A man of mass 60 kg is standing on a light weighing machine kept in a box of mass 30 kg. The box is hanging from a pulley fixed to athe ceiling through a light rope the other end of which is held by the man himself .if the manages to keep the box at restwhat is the weight shown in the machie ? what force should he exert on the rope to get his correct weight on the machine ??

To solve this problem, we need to analyze the forces acting on the man and the box. The scenario involves a man standing on a weighing machine inside a box that is suspended from a pulley. The man is holding the rope attached to the box, and he is trying to keep the box at rest. Let's break this down step by step.

Understanding the Forces at Play

First, we need to identify the forces acting on both the man and the box:

• The weight of the man (W_man) is given by the formula: W_man = mass × gravity = 60 kg × 9.81 m/s² = 588.6 N.
• The weight of the box (W_box) is: W_box = 30 kg × 9.81 m/s² = 294.3 N.

Analyzing the Situation

When the man pulls on the rope, he exerts a force that affects both his weight reading on the machine and the tension in the rope. If the box is at rest, the forces acting on it must be balanced. The tension (T) in the rope must equal the weight of the box:

T = W_box = 294.3 N.

Weight Shown on the Machine

The weighing machine measures the normal force (N) exerted by the man on the machine. When the man pulls on the rope, he is effectively reducing the force that he exerts on the machine. The normal force can be expressed as:

N = W_man - T.

Substituting the values we calculated:

N = 588.6 N - 294.3 N = 294.3 N.

Thus, the weight shown on the machine is 294.3 N.
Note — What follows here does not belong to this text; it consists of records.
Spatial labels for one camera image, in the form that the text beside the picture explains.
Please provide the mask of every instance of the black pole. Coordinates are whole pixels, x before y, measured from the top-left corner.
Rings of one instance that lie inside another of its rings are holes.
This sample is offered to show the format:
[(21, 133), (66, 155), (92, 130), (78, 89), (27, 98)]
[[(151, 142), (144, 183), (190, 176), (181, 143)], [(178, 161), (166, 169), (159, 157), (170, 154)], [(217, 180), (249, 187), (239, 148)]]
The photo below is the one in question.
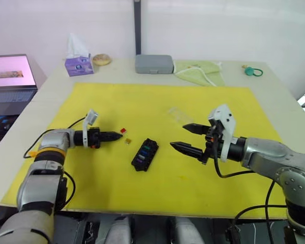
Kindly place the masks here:
[(139, 55), (141, 54), (141, 0), (134, 0), (133, 3), (136, 55)]

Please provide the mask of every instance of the white tissue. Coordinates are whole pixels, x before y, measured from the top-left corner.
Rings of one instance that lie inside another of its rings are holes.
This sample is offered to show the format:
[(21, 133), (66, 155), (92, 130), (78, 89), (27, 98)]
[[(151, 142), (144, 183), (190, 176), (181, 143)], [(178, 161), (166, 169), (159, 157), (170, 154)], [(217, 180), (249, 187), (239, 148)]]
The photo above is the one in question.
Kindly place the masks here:
[(66, 58), (89, 57), (85, 44), (73, 33), (69, 34), (68, 53)]

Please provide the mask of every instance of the green cloth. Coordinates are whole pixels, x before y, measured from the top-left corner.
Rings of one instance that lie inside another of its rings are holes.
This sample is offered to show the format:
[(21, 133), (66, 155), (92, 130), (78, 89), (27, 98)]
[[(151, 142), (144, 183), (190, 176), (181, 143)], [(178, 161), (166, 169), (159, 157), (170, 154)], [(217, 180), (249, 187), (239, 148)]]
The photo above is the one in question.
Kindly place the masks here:
[(207, 76), (207, 78), (213, 82), (216, 86), (225, 86), (225, 82), (220, 74), (220, 67), (213, 62), (204, 60), (186, 61), (179, 60), (175, 62), (175, 75), (189, 82), (193, 82), (198, 85), (212, 86), (204, 77), (201, 70)]

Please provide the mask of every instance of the tissue box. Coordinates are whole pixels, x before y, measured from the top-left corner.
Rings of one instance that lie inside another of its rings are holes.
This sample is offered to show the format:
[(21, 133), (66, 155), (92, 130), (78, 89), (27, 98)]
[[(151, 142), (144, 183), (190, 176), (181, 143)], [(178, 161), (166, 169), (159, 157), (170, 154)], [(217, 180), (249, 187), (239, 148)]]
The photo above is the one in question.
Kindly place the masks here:
[(90, 55), (88, 57), (80, 56), (75, 58), (67, 58), (65, 66), (69, 76), (87, 75), (94, 73)]

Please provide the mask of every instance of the yellow board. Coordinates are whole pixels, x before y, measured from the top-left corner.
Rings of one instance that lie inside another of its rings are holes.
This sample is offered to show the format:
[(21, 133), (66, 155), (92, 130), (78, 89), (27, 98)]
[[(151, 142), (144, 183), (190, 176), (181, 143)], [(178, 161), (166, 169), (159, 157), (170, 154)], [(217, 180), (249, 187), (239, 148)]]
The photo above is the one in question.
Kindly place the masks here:
[[(102, 143), (99, 149), (68, 150), (65, 170), (76, 181), (76, 194), (66, 209), (145, 214), (234, 217), (242, 209), (264, 204), (271, 180), (257, 174), (221, 179), (213, 161), (202, 165), (174, 150), (170, 142), (183, 141), (204, 148), (203, 136), (183, 129), (169, 115), (179, 108), (195, 123), (209, 125), (212, 109), (227, 104), (236, 118), (234, 136), (280, 141), (257, 100), (248, 88), (179, 87), (78, 83), (60, 108), (49, 129), (66, 128), (86, 115), (99, 113), (94, 126), (102, 131), (126, 128), (125, 136)], [(74, 129), (81, 130), (81, 123)], [(147, 172), (135, 171), (131, 161), (146, 138), (159, 149)], [(16, 195), (32, 160), (27, 160), (3, 204), (16, 204)], [(245, 170), (238, 162), (220, 162), (223, 174)], [(68, 195), (72, 189), (68, 181)], [(285, 204), (275, 186), (270, 204)], [(285, 218), (284, 209), (270, 209), (271, 218)], [(264, 210), (246, 213), (245, 218), (264, 218)]]

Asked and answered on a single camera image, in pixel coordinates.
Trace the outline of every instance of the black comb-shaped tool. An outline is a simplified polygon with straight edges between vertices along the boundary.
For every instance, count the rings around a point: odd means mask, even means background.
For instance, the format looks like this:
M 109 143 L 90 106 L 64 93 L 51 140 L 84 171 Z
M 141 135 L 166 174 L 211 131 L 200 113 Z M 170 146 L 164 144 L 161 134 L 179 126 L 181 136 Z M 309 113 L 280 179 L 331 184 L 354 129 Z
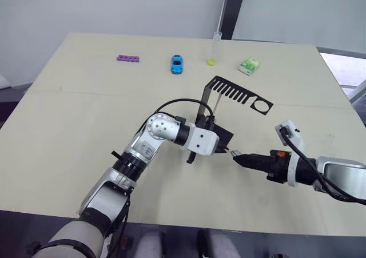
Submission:
M 218 92 L 219 94 L 225 95 L 234 101 L 240 102 L 242 105 L 247 102 L 247 100 L 251 97 L 256 97 L 256 100 L 252 102 L 250 108 L 254 109 L 255 111 L 266 115 L 273 103 L 267 101 L 266 99 L 260 97 L 258 94 L 251 92 L 248 89 L 241 87 L 240 85 L 234 84 L 224 78 L 219 76 L 215 76 L 205 87 L 204 93 L 202 95 L 202 101 L 208 102 L 208 98 L 210 97 L 211 90 Z M 256 108 L 256 102 L 261 101 L 267 104 L 267 110 L 260 110 Z

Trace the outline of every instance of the cable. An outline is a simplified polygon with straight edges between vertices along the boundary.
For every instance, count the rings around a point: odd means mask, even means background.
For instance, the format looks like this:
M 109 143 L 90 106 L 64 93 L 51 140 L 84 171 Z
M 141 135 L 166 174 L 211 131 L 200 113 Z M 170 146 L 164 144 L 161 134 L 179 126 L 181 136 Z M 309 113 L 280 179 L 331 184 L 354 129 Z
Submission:
M 361 205 L 366 205 L 366 200 L 363 199 L 358 199 L 350 194 L 348 194 L 347 192 L 343 191 L 342 189 L 340 189 L 337 185 L 335 185 L 334 183 L 332 183 L 331 181 L 329 181 L 326 177 L 324 177 L 323 175 L 321 175 L 316 167 L 313 165 L 313 163 L 309 160 L 308 157 L 306 157 L 293 143 L 292 141 L 288 138 L 287 136 L 287 130 L 285 128 L 281 128 L 280 129 L 281 132 L 281 136 L 282 138 L 285 140 L 285 142 L 288 144 L 288 146 L 297 154 L 299 155 L 299 157 L 301 157 L 310 167 L 310 169 L 313 171 L 313 173 L 315 174 L 315 176 L 317 177 L 319 183 L 321 184 L 321 186 L 323 187 L 323 189 L 334 199 L 338 200 L 338 201 L 342 201 L 342 202 L 348 202 L 348 203 L 359 203 Z M 339 193 L 339 195 L 334 194 L 334 192 L 332 190 L 329 189 L 328 185 L 330 185 L 335 191 L 337 191 Z
M 116 252 L 116 256 L 115 257 L 118 257 L 118 254 L 120 252 L 120 248 L 119 248 L 120 242 L 121 242 L 122 235 L 124 234 L 124 231 L 125 231 L 125 228 L 126 228 L 126 224 L 127 224 L 128 211 L 129 211 L 129 209 L 127 209 L 127 212 L 126 212 L 126 215 L 125 215 L 125 220 L 124 220 L 124 223 L 123 223 L 121 232 L 118 235 L 117 242 L 115 243 L 115 245 L 113 246 L 113 248 L 111 248 L 111 250 L 108 252 L 108 255 L 106 256 L 106 258 L 111 258 L 112 254 L 116 251 L 116 249 L 117 249 L 117 252 Z
M 162 108 L 166 107 L 167 105 L 170 105 L 172 103 L 175 102 L 196 102 L 200 105 L 203 105 L 204 107 L 207 108 L 207 110 L 209 111 L 210 115 L 213 116 L 213 111 L 212 109 L 209 107 L 208 104 L 206 104 L 205 102 L 202 102 L 200 100 L 196 100 L 196 99 L 190 99 L 190 98 L 182 98 L 182 99 L 175 99 L 175 100 L 171 100 L 169 102 L 166 102 L 165 104 L 161 105 L 156 111 L 155 113 L 158 113 L 158 111 L 160 111 Z
M 166 102 L 165 104 L 162 104 L 161 106 L 159 106 L 159 108 L 157 109 L 157 110 L 155 110 L 155 112 L 154 112 L 154 114 L 156 114 L 156 113 L 164 113 L 164 114 L 167 114 L 167 115 L 169 115 L 169 116 L 171 116 L 171 117 L 173 117 L 174 118 L 174 116 L 173 115 L 171 115 L 171 114 L 169 114 L 169 113 L 166 113 L 166 112 L 161 112 L 160 110 L 162 109 L 162 108 L 164 108 L 164 107 L 166 107 L 167 105 L 170 105 L 170 104 L 173 104 L 173 103 L 175 103 L 175 102 L 196 102 L 196 103 L 198 103 L 198 104 L 200 104 L 200 105 L 203 105 L 205 108 L 207 108 L 207 110 L 209 111 L 209 113 L 210 113 L 210 116 L 211 117 L 213 117 L 213 111 L 212 111 L 212 109 L 210 108 L 210 106 L 208 105 L 208 104 L 206 104 L 205 102 L 202 102 L 202 101 L 200 101 L 200 100 L 196 100 L 196 99 L 190 99 L 190 98 L 181 98 L 181 99 L 175 99 L 175 100 L 171 100 L 171 101 L 169 101 L 169 102 Z M 137 130 L 137 132 L 136 132 L 136 134 L 138 133 L 138 132 L 140 132 L 141 131 L 141 129 L 142 128 L 144 128 L 144 126 L 145 126 L 145 124 L 147 123 L 147 121 L 148 121 L 148 119 L 151 117 L 151 115 L 142 123 L 142 125 L 140 126 L 140 128 Z

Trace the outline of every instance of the beige table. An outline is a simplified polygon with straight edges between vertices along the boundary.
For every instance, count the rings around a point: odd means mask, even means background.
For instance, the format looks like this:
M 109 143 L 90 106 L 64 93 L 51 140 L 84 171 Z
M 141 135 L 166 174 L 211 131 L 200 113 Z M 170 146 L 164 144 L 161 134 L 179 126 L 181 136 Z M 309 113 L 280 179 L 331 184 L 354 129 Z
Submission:
M 274 103 L 263 116 L 223 97 L 218 124 L 234 133 L 229 147 L 269 154 L 284 149 L 274 126 L 300 128 L 309 157 L 366 162 L 366 130 L 313 46 L 223 41 L 217 66 L 205 63 L 210 41 L 70 34 L 0 130 L 0 209 L 74 217 L 81 200 L 141 122 L 173 98 L 201 98 L 222 76 Z M 118 62 L 118 54 L 140 63 Z M 184 72 L 170 73 L 181 54 Z M 262 62 L 250 77 L 238 64 Z M 211 105 L 217 95 L 212 95 Z M 194 121 L 197 105 L 166 108 Z M 291 188 L 244 169 L 228 154 L 197 157 L 165 144 L 138 181 L 129 220 L 241 231 L 366 235 L 366 208 L 309 186 Z

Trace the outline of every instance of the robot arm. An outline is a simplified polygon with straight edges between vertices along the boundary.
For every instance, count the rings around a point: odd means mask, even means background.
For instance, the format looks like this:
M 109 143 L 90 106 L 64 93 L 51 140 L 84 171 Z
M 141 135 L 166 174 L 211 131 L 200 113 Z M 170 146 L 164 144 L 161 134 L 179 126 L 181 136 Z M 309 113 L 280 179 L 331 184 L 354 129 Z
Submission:
M 297 149 L 304 152 L 304 141 L 292 121 L 282 122 L 275 130 L 283 145 L 289 145 L 294 151 Z M 304 156 L 307 159 L 305 160 L 298 152 L 282 150 L 271 150 L 270 156 L 240 154 L 236 150 L 231 154 L 241 166 L 266 172 L 269 181 L 282 184 L 287 182 L 290 186 L 296 186 L 297 183 L 312 185 L 316 191 L 326 192 L 341 201 L 347 201 L 342 199 L 345 194 L 350 195 L 349 200 L 352 197 L 366 199 L 366 165 L 360 162 L 323 156 L 317 159 Z M 366 204 L 364 200 L 359 201 L 357 203 Z
M 61 228 L 37 249 L 34 257 L 100 257 L 104 239 L 117 230 L 128 213 L 129 196 L 138 178 L 166 141 L 210 156 L 219 138 L 213 131 L 186 125 L 184 118 L 165 113 L 151 115 L 121 155 L 112 153 L 117 161 L 86 195 L 79 219 Z

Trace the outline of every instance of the metal rod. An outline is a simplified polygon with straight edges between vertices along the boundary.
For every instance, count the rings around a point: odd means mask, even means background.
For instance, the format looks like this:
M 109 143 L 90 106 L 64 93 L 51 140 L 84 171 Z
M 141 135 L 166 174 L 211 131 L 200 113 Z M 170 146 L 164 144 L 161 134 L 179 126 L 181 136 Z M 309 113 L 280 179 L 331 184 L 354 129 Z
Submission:
M 219 95 L 218 95 L 218 97 L 217 97 L 217 101 L 216 101 L 215 107 L 214 107 L 214 109 L 213 109 L 213 114 L 215 114 L 215 111 L 216 111 L 216 109 L 217 109 L 218 102 L 220 101 L 221 96 L 222 96 L 222 94 L 219 94 Z
M 339 85 L 341 88 L 351 88 L 351 89 L 354 89 L 356 88 L 357 86 L 356 85 Z
M 365 94 L 366 94 L 366 80 L 363 81 L 358 87 L 353 89 L 352 92 L 347 95 L 347 97 L 349 101 L 353 104 Z

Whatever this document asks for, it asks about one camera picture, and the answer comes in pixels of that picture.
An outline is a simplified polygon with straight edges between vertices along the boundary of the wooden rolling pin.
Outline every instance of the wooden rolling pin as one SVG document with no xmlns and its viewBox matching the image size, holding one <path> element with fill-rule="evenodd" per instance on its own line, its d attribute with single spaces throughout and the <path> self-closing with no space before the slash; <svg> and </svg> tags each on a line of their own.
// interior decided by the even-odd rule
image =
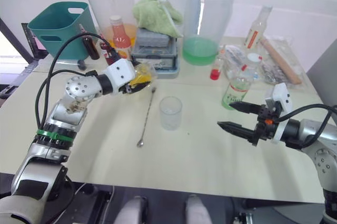
<svg viewBox="0 0 337 224">
<path fill-rule="evenodd" d="M 302 81 L 299 76 L 292 70 L 292 68 L 287 64 L 284 58 L 276 51 L 273 46 L 269 43 L 269 41 L 263 37 L 260 40 L 263 47 L 268 51 L 270 57 L 274 59 L 274 61 L 279 65 L 282 69 L 283 73 L 289 79 L 292 84 L 301 84 Z"/>
</svg>

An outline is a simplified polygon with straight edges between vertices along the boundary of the bottle label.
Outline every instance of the bottle label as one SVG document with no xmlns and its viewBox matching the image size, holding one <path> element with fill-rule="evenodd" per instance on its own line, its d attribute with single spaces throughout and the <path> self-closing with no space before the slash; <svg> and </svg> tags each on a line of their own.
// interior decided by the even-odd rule
<svg viewBox="0 0 337 224">
<path fill-rule="evenodd" d="M 246 96 L 247 92 L 248 89 L 245 90 L 239 89 L 230 84 L 222 99 L 222 103 L 229 106 L 233 102 L 242 101 L 244 96 Z"/>
<path fill-rule="evenodd" d="M 257 38 L 258 34 L 258 31 L 253 31 L 252 29 L 250 29 L 244 45 L 247 48 L 255 48 L 257 42 L 259 41 L 259 39 Z"/>
<path fill-rule="evenodd" d="M 130 46 L 126 48 L 116 47 L 115 49 L 121 58 L 131 60 L 131 47 Z"/>
</svg>

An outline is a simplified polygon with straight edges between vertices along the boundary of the teal plastic basket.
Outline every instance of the teal plastic basket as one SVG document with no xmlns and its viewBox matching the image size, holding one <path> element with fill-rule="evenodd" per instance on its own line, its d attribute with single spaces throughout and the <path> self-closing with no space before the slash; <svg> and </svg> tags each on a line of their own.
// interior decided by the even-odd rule
<svg viewBox="0 0 337 224">
<path fill-rule="evenodd" d="M 72 36 L 81 33 L 80 24 L 87 32 L 96 33 L 89 5 L 83 2 L 57 2 L 42 11 L 28 28 L 55 57 L 61 46 Z M 88 57 L 82 39 L 69 43 L 60 59 L 80 60 Z"/>
</svg>

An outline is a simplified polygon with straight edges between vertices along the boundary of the yellow object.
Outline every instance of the yellow object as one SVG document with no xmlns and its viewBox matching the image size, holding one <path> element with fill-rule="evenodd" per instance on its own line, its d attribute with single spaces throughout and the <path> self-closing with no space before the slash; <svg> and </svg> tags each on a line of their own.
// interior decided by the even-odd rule
<svg viewBox="0 0 337 224">
<path fill-rule="evenodd" d="M 153 80 L 153 70 L 149 64 L 138 64 L 135 67 L 136 77 L 130 82 L 131 88 L 140 83 L 151 82 Z"/>
</svg>

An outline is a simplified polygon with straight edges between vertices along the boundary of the clear plastic bottle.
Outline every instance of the clear plastic bottle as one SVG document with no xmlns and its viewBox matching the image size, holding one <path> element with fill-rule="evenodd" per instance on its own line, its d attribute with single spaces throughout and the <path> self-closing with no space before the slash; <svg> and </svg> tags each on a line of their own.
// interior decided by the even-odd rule
<svg viewBox="0 0 337 224">
<path fill-rule="evenodd" d="M 110 17 L 110 23 L 114 32 L 113 41 L 116 51 L 121 58 L 131 60 L 131 40 L 126 35 L 122 17 L 113 15 Z"/>
<path fill-rule="evenodd" d="M 247 47 L 248 49 L 256 48 L 257 43 L 259 42 L 265 29 L 267 28 L 267 19 L 272 9 L 272 6 L 262 7 L 259 16 L 253 22 L 252 27 L 248 32 L 248 36 L 244 42 L 245 47 Z"/>
<path fill-rule="evenodd" d="M 245 70 L 245 72 L 248 75 L 253 75 L 254 80 L 257 80 L 259 78 L 257 70 L 262 62 L 262 56 L 256 53 L 249 53 L 247 55 L 247 59 L 247 69 Z"/>
<path fill-rule="evenodd" d="M 212 66 L 210 79 L 218 80 L 225 61 L 225 46 L 217 54 Z"/>
<path fill-rule="evenodd" d="M 230 104 L 242 101 L 246 96 L 254 79 L 254 76 L 247 72 L 247 69 L 247 64 L 244 64 L 238 75 L 230 79 L 230 85 L 222 98 L 222 106 L 226 109 L 233 110 L 234 108 Z"/>
</svg>
Force Required to Maintain Correct Weight

If the man wants the weighing machine to show his actual weight (588.6 N), he needs to exert a force on the rope that compensates for the weight of the box. In this case, he would need to exert a force equal to the weight of the box:

Force exerted (F) = W_box = 294.3 N.

By pulling with this force, the tension in the rope will equal the weight of the box, and the normal force on the weighing machine will equal his actual weight.

Summary of Findings

In summary, when the man keeps the box at rest, the weighing machine shows a weight of 294.3 N. To have the machine display his correct weight of 588.6 N, he must exert a force of 294.3 N on the rope. This balance of forces is crucial in understanding how tension and weight interact in this system.